*Exercise objective*:
Starting with the line in which "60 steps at" appears, give back every line exactly as written until the listing ends, excluding pictures.

*Given information*:
☆ ☆ ☆ ☆ ☆

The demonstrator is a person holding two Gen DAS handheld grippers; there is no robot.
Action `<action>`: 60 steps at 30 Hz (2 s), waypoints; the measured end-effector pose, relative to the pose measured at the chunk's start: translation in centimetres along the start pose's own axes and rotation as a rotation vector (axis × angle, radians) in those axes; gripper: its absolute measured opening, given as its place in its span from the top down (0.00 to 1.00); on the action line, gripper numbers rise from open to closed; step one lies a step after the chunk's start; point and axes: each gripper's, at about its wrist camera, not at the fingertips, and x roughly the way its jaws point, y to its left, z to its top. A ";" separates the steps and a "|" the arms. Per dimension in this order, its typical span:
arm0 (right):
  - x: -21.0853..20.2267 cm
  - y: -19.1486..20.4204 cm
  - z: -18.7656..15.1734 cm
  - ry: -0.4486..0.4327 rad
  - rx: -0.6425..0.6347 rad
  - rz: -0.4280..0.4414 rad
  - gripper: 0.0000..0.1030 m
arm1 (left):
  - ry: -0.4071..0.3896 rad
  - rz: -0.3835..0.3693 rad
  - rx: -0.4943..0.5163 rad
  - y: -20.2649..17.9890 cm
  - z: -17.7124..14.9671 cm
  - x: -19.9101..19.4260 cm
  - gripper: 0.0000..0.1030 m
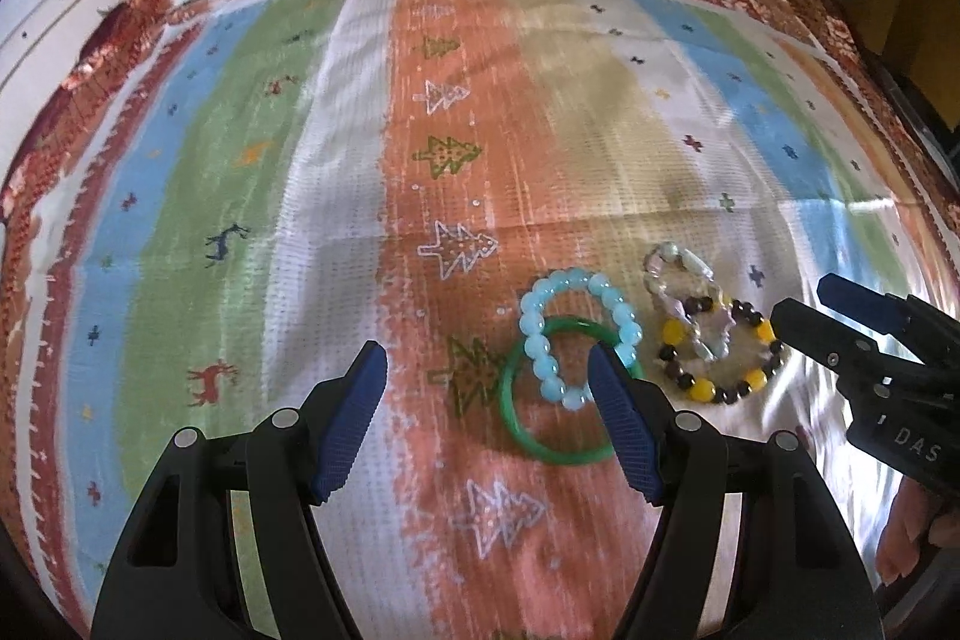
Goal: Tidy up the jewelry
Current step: 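Move both open tools toward the green bangle and remaining bead bracelets, then grasp the light-blue bead bracelet with the left tool while the right grasps the white charm bracelet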
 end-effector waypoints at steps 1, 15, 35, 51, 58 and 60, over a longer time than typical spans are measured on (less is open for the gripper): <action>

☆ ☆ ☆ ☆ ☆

*Exercise solution*:
Action `<action>`: 60 steps at 30 Hz (2 s), waypoints; the measured end-effector pose, relative to the pose measured at the chunk's start: translation in centimetres along the start pose's own axes and rotation as a rotation vector (axis × angle, radians) in those axes; gripper: its absolute measured opening, given as its place in its span from the top down (0.00 to 1.00); on the action line, gripper numbers rise from open to closed; step one lies a step after the chunk's start; point and axes: each gripper's, at about its wrist camera, not at the fingertips, and x roughly the way its jaws point, y to its left, z to its top. A ";" separates the steps and a "|" the arms. Per dimension in this order, its typical span:
arm0 (right):
  - x: -21.0853..20.2267 cm
  - y: -19.1486..20.4204 cm
  - z: -18.7656..15.1734 cm
  - ry: -0.4486..0.4327 rad
  - rx: -0.6425..0.6347 rad
  - rz: -0.4280..0.4414 rad
  - gripper: 0.0000..0.1030 m
arm1 (left):
  - ry: -0.4071..0.3896 rad
  - rz: -0.3835..0.3693 rad
  - rx: -0.4943..0.5163 rad
  - y: -20.2649..17.9890 cm
  - z: -17.7124..14.9671 cm
  - x: -19.9101..19.4260 cm
  - gripper: 0.0000..0.1030 m
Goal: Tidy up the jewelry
Current step: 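Move both open tools toward the green bangle and remaining bead bracelets, then grasp the light-blue bead bracelet with the left tool while the right grasps the white charm bracelet
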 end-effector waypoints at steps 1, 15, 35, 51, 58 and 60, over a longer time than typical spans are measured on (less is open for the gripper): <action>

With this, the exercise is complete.